Double descent of test error: Figure 1 from [2].

TL;DR The “impossible” phenomenon of minimizing test error with “too many” parameters does not just appear in deep neural nets– it also appears in linear regression. A recent paper sheds light on why, with a key role played by misspecified features.

UPDATE: There is now a video version of this post: https://youtu.be/bM6WJVyytEg

Deep learning has proven amazingly effective at tasks ranging from speech recognition to object detection in images. And yet, as one author bluntly put it, “These empirical results should not be possible” [1].

Why? Although deep neural nets are trained on what are called “big data” sets with millions of training examples, the neural nets have significantly more tunable parameters than examples, meaning they are “overparameterized.” According to statistical learning theory, such models should suffer from high test error, making inaccurate predictions on a new sample of data. The models should be like a student who memorized the answers to an exam but flunks when the exam turns out to have different questions. Even more intriguing, while this “impossible” phenomenon was first observed in deep neural nets, it has since been observed in far simpler models, including wide neural networks, kernel methods, and now even linear regression models.

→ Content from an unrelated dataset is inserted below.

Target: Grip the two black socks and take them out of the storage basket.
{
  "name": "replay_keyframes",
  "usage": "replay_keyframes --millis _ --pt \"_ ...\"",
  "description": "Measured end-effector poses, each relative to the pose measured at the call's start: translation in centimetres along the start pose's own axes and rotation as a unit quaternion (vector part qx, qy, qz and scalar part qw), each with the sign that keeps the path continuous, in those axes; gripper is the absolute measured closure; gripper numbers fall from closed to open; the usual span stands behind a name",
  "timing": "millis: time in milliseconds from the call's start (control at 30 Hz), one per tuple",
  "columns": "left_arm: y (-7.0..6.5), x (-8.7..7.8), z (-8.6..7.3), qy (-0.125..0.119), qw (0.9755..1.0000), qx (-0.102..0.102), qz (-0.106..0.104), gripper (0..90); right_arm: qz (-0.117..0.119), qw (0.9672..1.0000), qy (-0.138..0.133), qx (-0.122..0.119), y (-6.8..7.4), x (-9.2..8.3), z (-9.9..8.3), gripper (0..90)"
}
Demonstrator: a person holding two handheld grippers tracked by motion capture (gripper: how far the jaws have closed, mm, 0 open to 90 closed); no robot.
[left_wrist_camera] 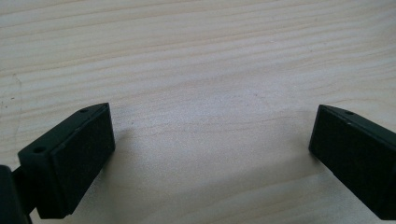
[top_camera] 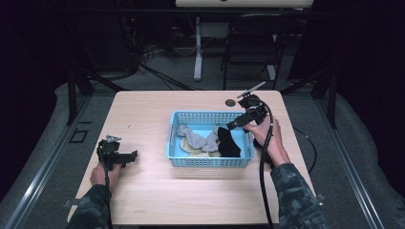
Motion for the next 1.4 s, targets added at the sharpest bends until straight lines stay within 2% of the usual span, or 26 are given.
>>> replay_keyframes --millis 500,700,733,767,800,867,967,1000,1033,1167,1233,1267,1400 --pt "0.0 0.0 0.0 0.001 1.0000 0.002 0.000 0.3 0.009 0.9994 0.034 0.001 0.3 3.2 0.7 4.2" --pt "0.0 0.0 0.0 0.001 1.0000 0.002 0.000 0.3 0.008 0.9986 0.052 0.005 0.2 5.1 0.5 7.2" --pt "0.0 0.0 0.0 0.001 1.0000 0.002 0.000 0.3 0.010 0.9985 0.052 0.012 0.2 5.8 0.4 8.7" --pt "0.0 0.0 0.0 0.001 1.0000 0.002 0.000 0.3 0.010 0.9985 0.052 0.012 0.2 5.8 0.4 8.7" --pt "0.0 0.0 0.0 0.001 1.0000 0.002 0.000 0.3 0.005 0.9977 0.067 0.011 0.1 6.4 0.2 10.0" --pt "0.0 0.0 0.0 0.001 1.0000 0.002 0.000 0.3 0.008 0.9979 0.063 0.013 0.2 6.7 0.3 10.6" --pt "0.0 0.0 0.0 0.001 1.0000 0.002 0.000 0.3 0.001 0.9972 0.074 0.013 -0.1 7.4 0.1 14.3" --pt "0.0 0.0 0.0 0.001 1.0000 0.002 0.000 0.3 -0.001 0.9975 0.067 0.023 -0.1 7.6 0.1 14.7" --pt "0.0 0.0 0.0 0.001 1.0000 0.002 0.000 0.3 -0.003 0.9970 0.075 0.021 -0.3 7.8 0.0 16.7" --pt "0.0 0.0 0.0 0.001 1.0000 0.002 0.000 0.3 -0.007 0.9971 0.068 0.035 -0.4 8.4 0.0 20.5" --pt "0.0 0.0 0.0 0.001 1.0000 0.002 0.000 0.3 -0.008 0.9964 0.074 0.041 -0.5 8.6 -0.1 22.7" --pt "0.0 0.0 0.0 0.001 1.0000 0.002 0.000 0.3 -0.015 0.9959 0.077 0.045 -0.7 8.9 -0.1 26.9" --pt "0.0 0.0 0.0 0.001 1.0000 0.002 0.000 0.3 -0.017 0.9951 0.081 0.054 -0.9 9.6 -0.3 30.9"
Point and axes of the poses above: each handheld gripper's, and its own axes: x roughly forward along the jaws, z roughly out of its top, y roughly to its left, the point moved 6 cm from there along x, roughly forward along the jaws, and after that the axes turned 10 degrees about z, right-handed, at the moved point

Linear regression caught my eye. Linear regression’s simplicity made me feel I had a chance of understanding this mystery. So I dug into recent papers, with a focus on Dar et al.’s 2021 paper, “Farewell to the Bias-Variance Tradeoff? An Overview of the Theory of Overparameterized Machine Learning” [2].

To give a flavor of their argument, let me construct an example with contrasting data sets. Suppose the goal is to predict a student’s university entrance exam score, and two data sets are available. The “scores” data set has scores from prior tests in key areas such as math, science, reasoning, and language. The “social media” data set has the logs from each student’s social media activities. A linear model using the “exams” data set is likely to minimize test error with a low number of these high-signal parameters, gaining no improvement in test error from overparameterization. In contrast, a linear model using the “social media” data set has a lot of low-signal data, so a few parameters cannot perform well. Instead, there is a benefit to adding more and more parameters so the model can extract a useful signal. Overparameterization can then improve even the test error.

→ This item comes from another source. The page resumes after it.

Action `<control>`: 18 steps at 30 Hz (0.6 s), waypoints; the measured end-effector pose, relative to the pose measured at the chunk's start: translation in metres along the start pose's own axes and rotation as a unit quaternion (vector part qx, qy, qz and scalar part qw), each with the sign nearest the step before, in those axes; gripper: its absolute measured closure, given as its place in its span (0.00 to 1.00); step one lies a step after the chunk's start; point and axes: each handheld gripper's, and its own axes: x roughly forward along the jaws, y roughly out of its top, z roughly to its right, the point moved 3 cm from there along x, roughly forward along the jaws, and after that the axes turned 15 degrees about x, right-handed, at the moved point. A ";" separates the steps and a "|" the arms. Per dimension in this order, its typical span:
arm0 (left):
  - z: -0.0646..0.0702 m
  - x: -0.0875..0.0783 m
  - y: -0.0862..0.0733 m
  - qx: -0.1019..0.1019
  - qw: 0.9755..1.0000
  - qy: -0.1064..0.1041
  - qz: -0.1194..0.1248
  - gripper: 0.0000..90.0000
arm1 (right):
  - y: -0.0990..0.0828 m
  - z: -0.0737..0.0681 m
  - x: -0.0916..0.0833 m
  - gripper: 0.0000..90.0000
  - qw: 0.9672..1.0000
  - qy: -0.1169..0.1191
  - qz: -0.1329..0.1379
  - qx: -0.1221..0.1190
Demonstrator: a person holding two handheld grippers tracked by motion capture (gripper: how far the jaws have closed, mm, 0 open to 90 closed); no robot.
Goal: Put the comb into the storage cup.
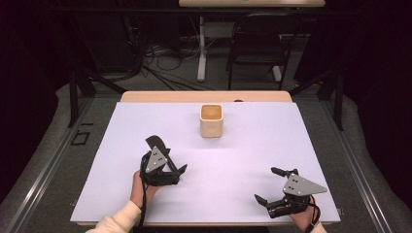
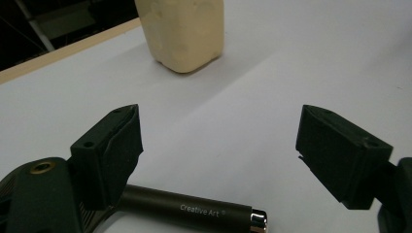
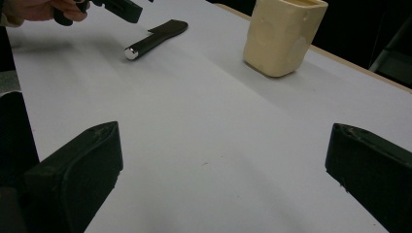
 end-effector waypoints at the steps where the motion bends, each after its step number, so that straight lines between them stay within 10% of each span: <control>1: 0.001 0.001 0.000 0.000 1.000 -0.003 -0.001 0.25 | 0.000 0.000 0.000 0.00 1.000 -0.001 0.000 0.000; 18: 0.006 0.012 -0.007 -0.015 0.998 -0.047 -0.032 0.95 | 0.000 -0.001 0.001 0.00 1.000 0.005 -0.002 0.000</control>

I observe that in our digital world, we are getting more of the “social media” type of data sets, which are massive but include a lot of low-signal parameters. Perhaps that is one factor in why we are noticing the benefits of overparameterization now.

So why are the low-signal data sets favorable to overparameterization? I will begin by reviewing statistical learning theory, where the bias-variance trade-off led many modelers to fear having too many parameters. Next I will describe the empirically observed “double descent,” where a massive number of parameters can lead to a second reduction in test error beyond the bias-variance regime. Finally I will summarize the explanation of this phenomenon for linear regression, which hopefully will lead to some intuition for the “impossible” findings.

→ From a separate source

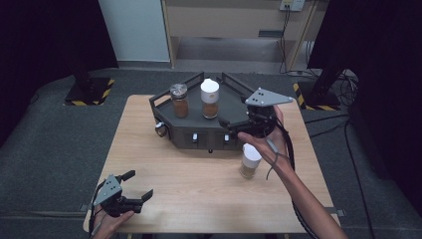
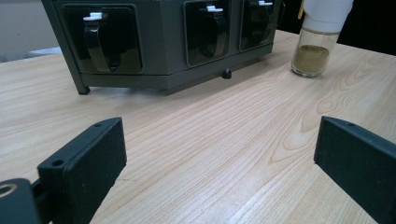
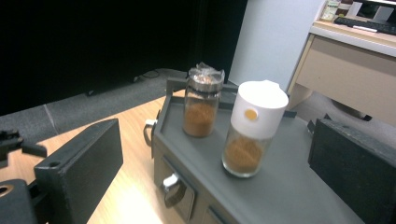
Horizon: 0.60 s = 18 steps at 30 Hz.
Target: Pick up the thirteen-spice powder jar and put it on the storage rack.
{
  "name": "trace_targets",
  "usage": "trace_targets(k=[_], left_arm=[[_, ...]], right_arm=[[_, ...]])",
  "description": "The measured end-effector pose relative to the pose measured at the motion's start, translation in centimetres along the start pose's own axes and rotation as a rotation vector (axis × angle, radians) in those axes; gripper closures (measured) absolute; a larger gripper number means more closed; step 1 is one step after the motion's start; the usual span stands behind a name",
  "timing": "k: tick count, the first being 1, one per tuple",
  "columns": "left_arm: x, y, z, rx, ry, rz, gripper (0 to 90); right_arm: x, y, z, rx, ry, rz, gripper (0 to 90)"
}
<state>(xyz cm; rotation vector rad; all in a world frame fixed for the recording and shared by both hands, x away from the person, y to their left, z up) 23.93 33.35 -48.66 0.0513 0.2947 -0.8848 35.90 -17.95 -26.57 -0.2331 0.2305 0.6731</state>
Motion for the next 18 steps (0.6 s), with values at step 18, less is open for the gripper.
trace_targets(k=[18], left_arm=[[0.0, 0.0, 0.0, -0.003, 0.001, 0.003, 1.1]], right_arm=[[-6.4, 0.4, -7.0, 0.054, 0.0, -0.009, 2.2]])
Point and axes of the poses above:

Bias-variance refresher: the role of number of parameters

The impact of the number of parameters of a model actually depends on whether you are fitting a data set or trying to make predictions on additional data, outside of your original training sample. More parameters always improve the fit to a data set, just like more pixels on a camera always improve the realism of the photo. With enough parameters, the model can interpolate the data, meaning the error is zero. This is called the interpolation threshold, and it happens when the number of parameters equals the number of examples, allowing the examples to be fit perfectly. You can add still more parameters, but the additional parameters cannot reduce error because it’s already zero.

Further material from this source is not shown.